Tetapi ia menjawab ayahnya, katanya,
'Telah bertahun-tahun aku melayani Bapa,
dan belum pernah aku melanggar perintah Bapa,
tetapi kepadaku belum pernah Bapa memberikan seekor anak kambing pun
untuk bersukacita dengan sahabat-sahabatku.
Tetapi baru saja anak Bapa
yang telah memboroskan harta kekayaan Bapa
bersama dengan pelacur-pelacur,
maka Bapa menyembelih anak lembu tambun itu untuk dia.'

Kata ayahnya kepadanya,
'Anakku, engkau selalu bersama-sama dengan aku,
dan segala kepunyaanku adalah kepunyaanmu.
Kita patut bersukacita dan bergembira
karena adikmu telah mati dan menjadi hidup kembali,
ia telah hilang dan didapat kembali."

Demikianlah Injil Tuhan.
=======================
Siraman Rohani                                                                                                                   
Minggu, 31 Maret 2019                                                                                                                  
RP Fredy  Jehadin, SVD

Tema: Tuhan Sangat Berbelaskasihan Kepada Kita!                                                            
Lukas 15:1-3.11-32

Saudara-saudari... Ada seorang pastor merasa sangat kecewa dengan seorang ibu, tetangga dekatnya. Setiap sore Pastor ini selalu memperhatikan ada laki-laki yang selalu keluar dari rumah ibu ini. Untuk melempiaskan kekecewaannya, pastor ini menyimpan satu batu di samping rumahnya. Setiap kali ia melihat seorang laki-laki keluar dari rumah ibu ini Pastor menyimpan satu batu. Sesudah bertahun-tahun batu yang terkumpul itu menjadi bukit batu. Pada satu hari meninggalah ibu ini. Sesudah beberapa bulan kemudian, Pastor ini juga meninggal dunia. Begitu tiba di pintu gerbang surga, pastor ini sangat kaget melihat ibu ini duduk di samping Bapa Abraham. Sewaktu mendekati St. Petrus, Pastor ini mengharapkan pintu gerbang dibukakan baginya agar ia masuk. Dengan sangat sedih St. Petrus katakan: “Maaf, tempatmu bukan di sini. Engkau di Neraka.”  Pastor ngomel: “Mengapa saya harus ke Neraka?” Petrus menjawab: “Engkau sudah membangun bukit batu dalam hatimu. Engkau sama sekali tidak merasa kasihan dengan ibu di samping rumahmu. Engkau sama sekali tidak mengunjungi dia. Engkau tidak berbelaskasihan kepadanya. Ia sakit bertahun-tahun, tetapi engkau tidak mengunjungi dia, sebaliknya engkau sudah menghakiminya dengan pikiranmu yang sangat buruk. Sekarang hatimu yang sudah membatu menghantarmu ke neraka.”

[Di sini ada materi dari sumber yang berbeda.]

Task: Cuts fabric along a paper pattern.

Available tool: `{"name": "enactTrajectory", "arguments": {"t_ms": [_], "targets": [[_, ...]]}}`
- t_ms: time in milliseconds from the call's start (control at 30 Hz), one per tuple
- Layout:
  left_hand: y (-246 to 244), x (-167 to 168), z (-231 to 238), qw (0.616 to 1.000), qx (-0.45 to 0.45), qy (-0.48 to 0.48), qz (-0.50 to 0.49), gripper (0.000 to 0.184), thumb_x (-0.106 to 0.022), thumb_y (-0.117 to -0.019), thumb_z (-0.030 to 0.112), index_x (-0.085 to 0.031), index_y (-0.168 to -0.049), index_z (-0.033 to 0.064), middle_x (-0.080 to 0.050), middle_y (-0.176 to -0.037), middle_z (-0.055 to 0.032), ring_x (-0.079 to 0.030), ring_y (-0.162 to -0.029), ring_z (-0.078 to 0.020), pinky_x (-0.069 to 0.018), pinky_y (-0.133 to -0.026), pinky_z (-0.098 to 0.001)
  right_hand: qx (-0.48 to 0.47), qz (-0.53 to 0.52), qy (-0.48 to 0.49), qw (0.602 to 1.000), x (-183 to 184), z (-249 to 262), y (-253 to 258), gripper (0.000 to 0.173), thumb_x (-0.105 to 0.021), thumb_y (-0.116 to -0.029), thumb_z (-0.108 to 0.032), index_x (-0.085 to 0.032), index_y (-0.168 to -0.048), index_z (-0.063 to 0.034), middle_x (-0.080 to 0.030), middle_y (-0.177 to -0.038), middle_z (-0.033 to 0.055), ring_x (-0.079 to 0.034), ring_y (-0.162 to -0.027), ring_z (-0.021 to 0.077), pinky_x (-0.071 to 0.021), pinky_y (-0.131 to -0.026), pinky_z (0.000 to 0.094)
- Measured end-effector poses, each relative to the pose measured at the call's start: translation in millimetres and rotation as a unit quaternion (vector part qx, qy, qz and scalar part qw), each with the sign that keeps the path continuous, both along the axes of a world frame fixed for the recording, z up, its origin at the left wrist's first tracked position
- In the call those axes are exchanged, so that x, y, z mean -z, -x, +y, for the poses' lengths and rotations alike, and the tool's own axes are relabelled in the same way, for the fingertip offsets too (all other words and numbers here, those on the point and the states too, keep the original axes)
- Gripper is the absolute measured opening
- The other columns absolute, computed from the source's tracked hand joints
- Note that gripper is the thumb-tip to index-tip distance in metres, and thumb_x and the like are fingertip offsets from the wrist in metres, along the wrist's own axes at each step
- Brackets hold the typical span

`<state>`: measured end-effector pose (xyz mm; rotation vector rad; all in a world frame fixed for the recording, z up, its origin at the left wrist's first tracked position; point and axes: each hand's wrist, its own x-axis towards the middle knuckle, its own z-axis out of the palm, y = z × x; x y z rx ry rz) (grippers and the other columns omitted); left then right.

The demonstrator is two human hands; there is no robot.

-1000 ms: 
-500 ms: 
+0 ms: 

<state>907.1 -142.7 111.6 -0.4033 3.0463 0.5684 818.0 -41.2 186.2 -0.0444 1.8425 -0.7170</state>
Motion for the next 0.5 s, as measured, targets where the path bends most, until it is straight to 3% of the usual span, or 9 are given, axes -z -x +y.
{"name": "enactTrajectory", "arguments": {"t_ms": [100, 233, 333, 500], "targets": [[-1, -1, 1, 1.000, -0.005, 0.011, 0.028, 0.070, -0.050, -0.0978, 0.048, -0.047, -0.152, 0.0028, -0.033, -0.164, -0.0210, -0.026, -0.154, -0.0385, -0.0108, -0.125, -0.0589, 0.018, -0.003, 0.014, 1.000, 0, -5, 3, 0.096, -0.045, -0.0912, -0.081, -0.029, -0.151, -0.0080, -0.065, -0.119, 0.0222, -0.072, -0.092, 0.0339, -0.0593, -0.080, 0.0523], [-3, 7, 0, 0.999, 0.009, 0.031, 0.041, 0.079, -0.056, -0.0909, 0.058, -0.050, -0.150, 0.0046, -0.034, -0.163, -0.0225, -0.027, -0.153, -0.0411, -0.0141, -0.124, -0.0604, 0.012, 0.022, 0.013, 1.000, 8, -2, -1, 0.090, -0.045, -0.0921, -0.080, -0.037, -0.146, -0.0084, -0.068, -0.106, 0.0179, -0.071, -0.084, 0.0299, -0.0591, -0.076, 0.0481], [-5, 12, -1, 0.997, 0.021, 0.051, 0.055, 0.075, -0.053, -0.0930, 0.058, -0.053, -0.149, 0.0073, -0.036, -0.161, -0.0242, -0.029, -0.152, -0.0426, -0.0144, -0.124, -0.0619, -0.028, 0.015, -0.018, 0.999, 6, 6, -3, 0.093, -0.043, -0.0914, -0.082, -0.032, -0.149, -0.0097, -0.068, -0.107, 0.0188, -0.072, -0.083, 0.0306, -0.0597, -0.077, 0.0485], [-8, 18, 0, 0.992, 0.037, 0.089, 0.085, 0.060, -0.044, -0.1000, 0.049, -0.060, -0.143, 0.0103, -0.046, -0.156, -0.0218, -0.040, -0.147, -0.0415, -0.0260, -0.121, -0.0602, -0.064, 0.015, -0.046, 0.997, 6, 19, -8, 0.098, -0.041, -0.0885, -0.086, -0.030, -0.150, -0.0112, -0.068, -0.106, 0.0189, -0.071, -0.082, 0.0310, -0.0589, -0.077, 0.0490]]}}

Saudara-saudari... Betapa sering kita punya sikap seperti pastor ini. Kita merasa diri kudus, sementara pikiran dan hati kita cepat sekali menghakimi sesama tanpa mencari tahu apa sesungguhnya yang terjadi dalam diri orang lain.
Ceritera Injil hari ini sesungguhnya mau menggambarkan belaskasihan Tuhan kepada umat manusia yang kadang hilang dan kembali lagi kepada Tuhan. Bapa dalam ceritera mau menggambarkan betapa besarnya cinta Tuhan kepada manusia berdosa yang bertobat.
Sikap anak sulung yang dilukiskan dalam Injil pun, juga mau melukiskan sikap manusia yang kadang sangat merasa dekat dengan Tuhan, tetapi hatinya tetap merasa tidak bahagia. Hatinya penuh kejengkelan dan kecemburuan. 

Marilah saudara-saudari... kita bertanya diri, dengan siapakah kita samakan diri kita? Apakah kita seperti anak bungsu yang bertobat, yang selalu merasa tak berdaya di saat kita jatuh dan kembali sadar akan kebaikan Bapa atau Tuhan dan kembali memohon pengampunan atas dosa dan kesalahan kita? Atau mungkin kadang kita seperti anak sulung dan Pastor dalam ceritera tadi, yang selalu merasa dekat dengan Tuhan, tetapi hati kita tetap merasa jengkel dan membatu terhadap orang lain dan tidak mau mengampuni sesama kita?

Marilah saudara-saudari... Manfaatkanlah masa Prapaska ini untuk kembali merenungkan kebaikan Tuhan dan melihat bagaimana tanggapan kita akan kebaikan Tuhan. Kalau kita jatuh dalam dosa, marilah kita mohon pengampuanNya.

Bersama Bunda Maria, kita berdoa semoga Tuhan senantiasa menguatkan iman dan cinta kita agar kita lebih semangat lagi mewujudkan cinta dan belaskasihan Tuhan kepada sesama kita dan karena berkat dan bantuanNya kita pun bisa menjadi penyalur kerahiman dan cinta Tuhan kepada orang lain. Amen!